Dengan tambahan pasokan tersebut, Slamet berharap biaya produksi secara bertahap bisa terus berkurang. Hingga pada 2019 nanti, biaya produksi bisa berkurang hingga hanya 60 persen saja.

Ketua Divisi Pakan Akuakultur Gabungan Perusahaan Makanan Ternak (GPMT) Denny D. Indradjaja mengungkapkan, tambahan pasokan dari bahan baku nabati untuk produksi pakan akuakultur memang sangat bagus. Namun, itu belum mengatasi ketergantungan impor bahan baku pakan.

“Memang kebutuhan bahan baku pakan ini sangat banyak.

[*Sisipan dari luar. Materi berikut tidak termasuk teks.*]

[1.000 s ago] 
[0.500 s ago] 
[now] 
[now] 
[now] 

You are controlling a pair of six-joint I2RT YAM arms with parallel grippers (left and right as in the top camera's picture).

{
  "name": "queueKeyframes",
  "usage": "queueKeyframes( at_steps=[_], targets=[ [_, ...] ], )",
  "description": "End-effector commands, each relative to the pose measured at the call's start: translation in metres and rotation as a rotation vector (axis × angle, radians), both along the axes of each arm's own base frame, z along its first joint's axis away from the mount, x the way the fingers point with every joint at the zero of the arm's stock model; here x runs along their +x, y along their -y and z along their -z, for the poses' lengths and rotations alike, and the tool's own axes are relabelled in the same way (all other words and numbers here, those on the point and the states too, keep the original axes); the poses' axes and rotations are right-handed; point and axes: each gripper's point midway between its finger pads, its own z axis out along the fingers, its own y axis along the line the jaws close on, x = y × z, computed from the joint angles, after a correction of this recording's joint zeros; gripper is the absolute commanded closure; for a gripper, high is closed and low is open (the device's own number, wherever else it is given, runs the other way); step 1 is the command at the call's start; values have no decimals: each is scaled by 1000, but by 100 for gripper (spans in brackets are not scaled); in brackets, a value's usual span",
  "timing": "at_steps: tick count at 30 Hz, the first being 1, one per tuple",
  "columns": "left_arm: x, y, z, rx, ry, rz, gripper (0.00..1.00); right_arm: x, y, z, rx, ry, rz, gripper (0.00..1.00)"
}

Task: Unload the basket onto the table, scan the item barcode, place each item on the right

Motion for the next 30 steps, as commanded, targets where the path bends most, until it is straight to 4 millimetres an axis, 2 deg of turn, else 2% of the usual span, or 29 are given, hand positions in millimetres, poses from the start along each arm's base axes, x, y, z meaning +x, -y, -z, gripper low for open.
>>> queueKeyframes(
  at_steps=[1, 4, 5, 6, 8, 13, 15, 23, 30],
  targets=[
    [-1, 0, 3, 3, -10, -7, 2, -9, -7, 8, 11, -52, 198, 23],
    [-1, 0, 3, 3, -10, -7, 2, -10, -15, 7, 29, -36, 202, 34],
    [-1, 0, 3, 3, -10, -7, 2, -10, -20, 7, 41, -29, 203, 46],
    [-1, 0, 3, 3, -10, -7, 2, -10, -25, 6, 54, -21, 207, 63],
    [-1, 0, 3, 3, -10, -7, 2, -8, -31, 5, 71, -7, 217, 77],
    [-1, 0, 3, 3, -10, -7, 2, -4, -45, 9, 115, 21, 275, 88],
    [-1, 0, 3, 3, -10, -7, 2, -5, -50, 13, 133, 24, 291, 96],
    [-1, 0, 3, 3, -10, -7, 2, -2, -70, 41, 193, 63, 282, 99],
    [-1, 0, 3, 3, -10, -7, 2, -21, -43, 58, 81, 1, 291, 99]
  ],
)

Selama ini kita bergantung ke impor dan itu memengaruhi harga di pasaran. Kita ingin, harga di pasaran tetap murah dan berkualitas tapi bahan baku juga terjamin sesuai standar nasional Indonesia,” ujar dia.

Sertifikasi Hak Tanah

Selain fokus membuat inovasi bahan baku untuk produksi pakan akuakultur, KKP juga fokus untuk membantu pembudidaya ikan skala kecil yang ada di daerah. Terobosan yang dibuat KKP adalah dengan membantu mendapatkan kredit ke perbankan.

Program yang bernama SEHATKAN (Sertifikasi Hak Tanah untuk Budidaya Ikan) itu, dijelaskan Slamet Subijakto, adalah membantu para pembudidaya ikan untuk mendapatkan sertifikasi lahan tambak tanpa dipungut biaya. Sertifikasi tersebut dilakukan Badan Pertanahan Nasional (BPN).

“Saat ini sudah diproses 7.000 bidang tanah dan 2018 kita targetkan ada 8.000 bidang tanah lagi. Untuk per bidang tanah yang disertifikasi, itu bisa dijadikan agunan pinjaman dengan nilai maksimal Rp500 juta,” jelas dia.

“Itu tujuan kami melalui program ini. Membantu petambak agar mereka bisa bankable. Program ini juga sudah disinergikan dengan KUR (kredit usaha rakyat), dan petambak bisa mengaksesnya hanya dengan bunga 12 persen saja,” tandas dia.